The entire set of lines below should be copied exactly.

*** Opening of Collected material ***

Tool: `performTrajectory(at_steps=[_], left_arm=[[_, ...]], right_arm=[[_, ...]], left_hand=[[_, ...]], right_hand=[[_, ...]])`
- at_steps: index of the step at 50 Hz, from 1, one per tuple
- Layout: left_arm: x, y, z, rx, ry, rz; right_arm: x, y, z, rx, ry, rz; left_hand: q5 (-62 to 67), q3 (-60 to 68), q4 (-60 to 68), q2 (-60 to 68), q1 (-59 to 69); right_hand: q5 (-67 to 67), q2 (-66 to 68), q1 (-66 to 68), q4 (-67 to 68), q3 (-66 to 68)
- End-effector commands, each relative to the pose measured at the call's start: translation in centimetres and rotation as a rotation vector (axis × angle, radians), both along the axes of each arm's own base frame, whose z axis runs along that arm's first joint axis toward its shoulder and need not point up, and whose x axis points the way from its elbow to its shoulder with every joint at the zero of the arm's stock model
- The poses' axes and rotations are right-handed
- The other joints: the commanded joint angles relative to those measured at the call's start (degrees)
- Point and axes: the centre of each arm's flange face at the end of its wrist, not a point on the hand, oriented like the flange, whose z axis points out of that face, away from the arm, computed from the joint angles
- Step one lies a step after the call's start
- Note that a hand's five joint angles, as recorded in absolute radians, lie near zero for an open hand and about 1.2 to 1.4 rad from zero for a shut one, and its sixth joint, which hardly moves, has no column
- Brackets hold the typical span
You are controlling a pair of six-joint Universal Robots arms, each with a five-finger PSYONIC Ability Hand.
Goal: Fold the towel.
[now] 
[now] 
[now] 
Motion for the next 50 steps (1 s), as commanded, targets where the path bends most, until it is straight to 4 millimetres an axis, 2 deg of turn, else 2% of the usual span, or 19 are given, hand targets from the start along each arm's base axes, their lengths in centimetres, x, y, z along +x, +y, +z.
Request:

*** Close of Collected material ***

Completed exercise
Tool: `performTrajectory(at_steps=[_], left_arm=[[_, ...]], right_arm=[[_, ...]], left_hand=[[_, ...]], right_hand=[[_, ...]])`
- at_steps: index of the step at 50 Hz, from 1, one per tuple
- Layout: left_arm: x, y, z, rx, ry, rz; right_arm: x, y, z, rx, ry, rz; left_hand: q5 (-62 to 67), q3 (-60 to 68), q4 (-60 to 68), q2 (-60 to 68), q1 (-59 to 69); right_hand: q5 (-67 to 67), q2 (-66 to 68), q1 (-66 to 68), q4 (-67 to 68), q3 (-66 to 68)
- End-effector commands, each relative to the pose measured at the call's start: translation in centimetres and rotation as a rotation vector (axis × angle, radians), both along the axes of each arm's own base frame, whose z axis runs along that arm's first joint axis toward its shoulder and need not point up, and whose x axis points the way from its elbow to its shoulder with every joint at the zero of the arm's stock model
- The poses' axes and rotations are right-handed
- The other joints: the commanded joint angles relative to those measured at the call's start (degrees)
- Point and axes: the centre of each arm's flange face at the end of its wrist, not a point on the hand, oriented like the flange, whose z axis points out of that face, away from the arm, computed from the joint angles
- Step one lies a step after the call's start
- Note that a hand's five joint angles, as recorded in absolute radians, lie near zero for an open hand and about 1.2 to 1.4 rad from zero for a shut one, and its sixth joint, which hardly moves, has no column
- Brackets hold the typical span
You are controlling a pair of six-joint Universal Robots arms, each with a five-finger PSYONIC Ability Hand.
Goal: Fold the towel.
[now] 
[now] 
[now] 
Motion for the next 50 steps (1 s), as commanded, targets where the path bends most, until it is straight to 4 millimetres an axis, 2 deg of turn, else 2% of the usual span, or 19 are given, hand targets from the start along each arm's base axes, their lengths in centimetres, x, y, z along +x, +y, +z.
Request:

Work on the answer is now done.